Check every line of the entries below for the word "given", and copy the ones that have it.

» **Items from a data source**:
::::
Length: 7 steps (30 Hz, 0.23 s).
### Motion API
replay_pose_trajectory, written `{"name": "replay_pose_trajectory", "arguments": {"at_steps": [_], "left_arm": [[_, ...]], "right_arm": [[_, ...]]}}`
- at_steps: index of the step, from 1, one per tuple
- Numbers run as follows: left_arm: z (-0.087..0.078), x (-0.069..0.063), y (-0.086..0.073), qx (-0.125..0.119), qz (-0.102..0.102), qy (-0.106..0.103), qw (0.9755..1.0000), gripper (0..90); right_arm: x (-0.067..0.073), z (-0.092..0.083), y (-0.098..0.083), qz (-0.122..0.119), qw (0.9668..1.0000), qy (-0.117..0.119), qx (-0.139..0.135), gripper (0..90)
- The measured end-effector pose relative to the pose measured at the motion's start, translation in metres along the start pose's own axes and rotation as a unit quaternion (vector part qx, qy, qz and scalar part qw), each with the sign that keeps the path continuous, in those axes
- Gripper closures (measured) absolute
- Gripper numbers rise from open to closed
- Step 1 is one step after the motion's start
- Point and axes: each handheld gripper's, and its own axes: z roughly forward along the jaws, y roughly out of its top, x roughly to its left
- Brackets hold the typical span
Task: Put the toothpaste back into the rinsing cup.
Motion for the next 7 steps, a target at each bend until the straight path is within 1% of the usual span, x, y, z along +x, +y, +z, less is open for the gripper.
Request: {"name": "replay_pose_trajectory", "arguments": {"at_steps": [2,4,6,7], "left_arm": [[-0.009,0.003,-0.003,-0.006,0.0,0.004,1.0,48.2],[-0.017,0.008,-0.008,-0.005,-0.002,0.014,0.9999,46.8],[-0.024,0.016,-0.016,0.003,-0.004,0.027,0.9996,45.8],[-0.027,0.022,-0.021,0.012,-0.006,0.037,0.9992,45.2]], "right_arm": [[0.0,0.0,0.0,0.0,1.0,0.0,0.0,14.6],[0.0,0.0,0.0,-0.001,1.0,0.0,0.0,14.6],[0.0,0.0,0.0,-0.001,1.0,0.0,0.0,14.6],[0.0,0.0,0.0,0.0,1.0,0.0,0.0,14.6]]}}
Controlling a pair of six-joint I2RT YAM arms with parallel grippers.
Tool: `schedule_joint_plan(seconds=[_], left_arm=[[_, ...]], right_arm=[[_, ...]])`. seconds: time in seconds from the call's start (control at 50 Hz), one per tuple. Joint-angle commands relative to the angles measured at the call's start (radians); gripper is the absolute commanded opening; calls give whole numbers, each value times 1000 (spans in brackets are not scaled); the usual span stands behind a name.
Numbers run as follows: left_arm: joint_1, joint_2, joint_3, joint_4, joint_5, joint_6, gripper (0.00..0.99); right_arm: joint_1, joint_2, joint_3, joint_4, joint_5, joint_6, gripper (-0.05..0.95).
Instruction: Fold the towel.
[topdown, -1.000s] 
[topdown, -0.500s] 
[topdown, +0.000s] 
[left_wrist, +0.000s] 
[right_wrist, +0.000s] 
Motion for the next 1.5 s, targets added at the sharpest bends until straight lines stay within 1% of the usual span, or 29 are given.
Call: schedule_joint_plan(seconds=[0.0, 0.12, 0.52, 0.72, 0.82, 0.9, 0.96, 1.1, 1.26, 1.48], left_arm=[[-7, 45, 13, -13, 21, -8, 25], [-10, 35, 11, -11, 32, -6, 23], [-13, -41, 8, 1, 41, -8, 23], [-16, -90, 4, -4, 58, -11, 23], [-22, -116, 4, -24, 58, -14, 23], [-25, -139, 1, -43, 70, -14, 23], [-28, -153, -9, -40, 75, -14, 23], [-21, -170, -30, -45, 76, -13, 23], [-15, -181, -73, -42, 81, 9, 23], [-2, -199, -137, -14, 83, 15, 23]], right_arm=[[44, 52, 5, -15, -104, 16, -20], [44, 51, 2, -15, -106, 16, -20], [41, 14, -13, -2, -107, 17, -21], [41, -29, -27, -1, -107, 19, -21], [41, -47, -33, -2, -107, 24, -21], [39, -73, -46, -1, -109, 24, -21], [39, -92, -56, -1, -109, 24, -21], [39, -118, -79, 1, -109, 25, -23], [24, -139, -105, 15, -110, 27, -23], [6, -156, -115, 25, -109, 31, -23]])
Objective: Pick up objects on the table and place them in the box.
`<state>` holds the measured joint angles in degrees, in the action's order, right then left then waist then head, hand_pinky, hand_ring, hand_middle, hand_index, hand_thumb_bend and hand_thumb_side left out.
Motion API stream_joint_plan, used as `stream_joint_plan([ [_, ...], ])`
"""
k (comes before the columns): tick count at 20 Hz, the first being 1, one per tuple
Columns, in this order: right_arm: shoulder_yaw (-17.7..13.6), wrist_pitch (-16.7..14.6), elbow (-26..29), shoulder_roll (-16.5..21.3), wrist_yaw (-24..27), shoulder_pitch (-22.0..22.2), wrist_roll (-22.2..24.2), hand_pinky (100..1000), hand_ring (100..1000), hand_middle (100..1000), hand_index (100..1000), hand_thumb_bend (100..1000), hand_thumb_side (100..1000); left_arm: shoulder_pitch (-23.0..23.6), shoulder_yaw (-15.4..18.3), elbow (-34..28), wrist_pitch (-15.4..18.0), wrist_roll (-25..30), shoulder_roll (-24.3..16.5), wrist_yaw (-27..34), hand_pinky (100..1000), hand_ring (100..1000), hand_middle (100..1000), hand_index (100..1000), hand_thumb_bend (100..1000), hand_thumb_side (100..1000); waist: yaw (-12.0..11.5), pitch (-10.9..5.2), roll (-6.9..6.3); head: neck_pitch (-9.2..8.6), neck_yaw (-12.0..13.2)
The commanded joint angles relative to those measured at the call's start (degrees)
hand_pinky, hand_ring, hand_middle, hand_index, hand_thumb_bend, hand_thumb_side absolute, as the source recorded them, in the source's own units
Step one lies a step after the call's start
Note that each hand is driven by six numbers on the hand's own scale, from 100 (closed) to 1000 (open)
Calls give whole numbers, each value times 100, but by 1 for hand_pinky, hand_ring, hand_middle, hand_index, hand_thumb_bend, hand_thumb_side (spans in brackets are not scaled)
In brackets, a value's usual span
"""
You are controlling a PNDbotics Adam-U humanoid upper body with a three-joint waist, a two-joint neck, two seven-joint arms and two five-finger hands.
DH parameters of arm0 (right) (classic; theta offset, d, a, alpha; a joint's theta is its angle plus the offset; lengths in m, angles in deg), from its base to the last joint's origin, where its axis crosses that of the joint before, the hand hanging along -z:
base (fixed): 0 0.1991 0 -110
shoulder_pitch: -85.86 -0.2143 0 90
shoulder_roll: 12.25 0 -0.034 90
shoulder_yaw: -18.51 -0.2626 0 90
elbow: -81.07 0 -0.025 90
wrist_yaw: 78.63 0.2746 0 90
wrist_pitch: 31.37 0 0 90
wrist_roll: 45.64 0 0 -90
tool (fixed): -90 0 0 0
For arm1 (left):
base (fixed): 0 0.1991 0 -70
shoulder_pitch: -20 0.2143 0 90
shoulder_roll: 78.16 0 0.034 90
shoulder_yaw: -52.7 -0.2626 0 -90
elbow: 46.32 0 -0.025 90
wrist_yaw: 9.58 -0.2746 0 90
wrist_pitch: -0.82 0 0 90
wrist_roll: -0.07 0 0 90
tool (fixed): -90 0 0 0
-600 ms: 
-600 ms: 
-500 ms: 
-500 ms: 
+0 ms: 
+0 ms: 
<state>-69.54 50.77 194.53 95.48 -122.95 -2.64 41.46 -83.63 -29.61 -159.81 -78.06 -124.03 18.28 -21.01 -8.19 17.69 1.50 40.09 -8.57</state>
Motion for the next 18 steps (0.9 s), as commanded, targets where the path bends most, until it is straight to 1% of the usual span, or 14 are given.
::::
» **RESPONSE BELOW**:
Motion for the next 1.5 s, targets added at the sharpest bends until straight lines stay within 1% of the usual span, or 29 are given.
Motion for the next 18 steps (0.9 s), as commanded, targets where the path bends most, until it is straight to 1% of the usual span, or 14 are given.

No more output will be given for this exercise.